Zebrafish in Our Research

Zebrafish provide a unique and powerful vertebrate model for studying cardiac electrophysiology and genetic heart disease. Unlike invertebrate systems, zebrafish share highly conserved genetic pathways with humans, including those that govern cardiovascular development. Their externally fertilized, transparent embryos enable direct observation of the beating heart and facile genetic manipulation. Importantly, the zebrafish cardiac action potential closely resembles that of humans—far more than in mouse—due to strong conservation of cardiac ion channel genes, including the SCN5A orthologs scn12aa and scn12ab. Zebrafish heart rates (120–150 bpm in embryos; ~120–130 bpm in adults) also approximate human physiology better than rodent models. Heart function develops rapidly, with beating beginning by ~18 hours post-fertilization and a fully functional heart by 48 hours, enabling early phenotyping at stages before pain perception. Coupled with their high fecundity, low cost, and suitability for high-throughput in vivo screens, zebrafish serve as an ideal system for modeling arrhythmias and accelerating drug discovery.

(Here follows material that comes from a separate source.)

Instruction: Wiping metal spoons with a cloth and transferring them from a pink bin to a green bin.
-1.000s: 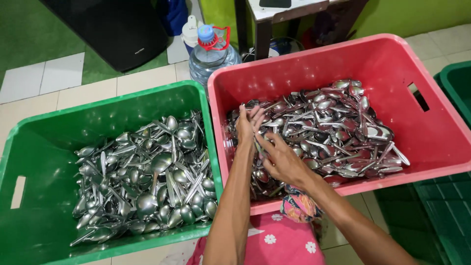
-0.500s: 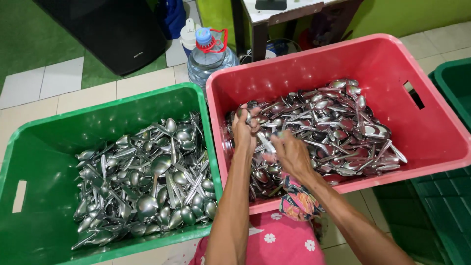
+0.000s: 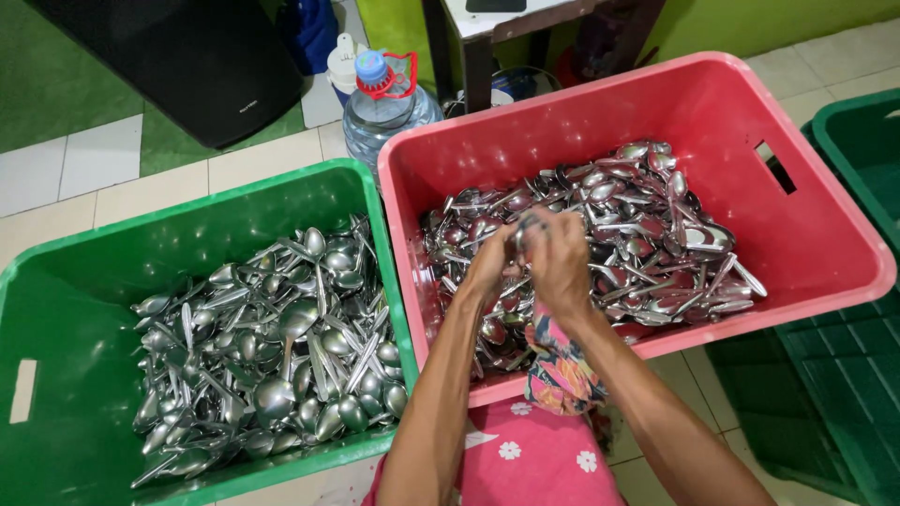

High-throughput Phenotypic Screening

Our lab has developed an integrated high-throughput phenotypic screening platform that enables rapid in vivo discovery of genetic modifiers and therapeutic candidates for cardiac arrhythmias. By combining CRISPR- based genome perturbations, automated imaging of zebrafish larvae, and AI-driven analysis of cardiac morphology, contractility, and electrophysiology, we can screen hundreds to thousands of genetic or compound perturbations in a fraction of the time required by traditional methods. This scalable system allows us to efficiently pinpoint disease-modifying pathways, identify small-molecule and gene-regulatory rescue strategies, and accelerate the translation of promising candidates toward preclinical validation.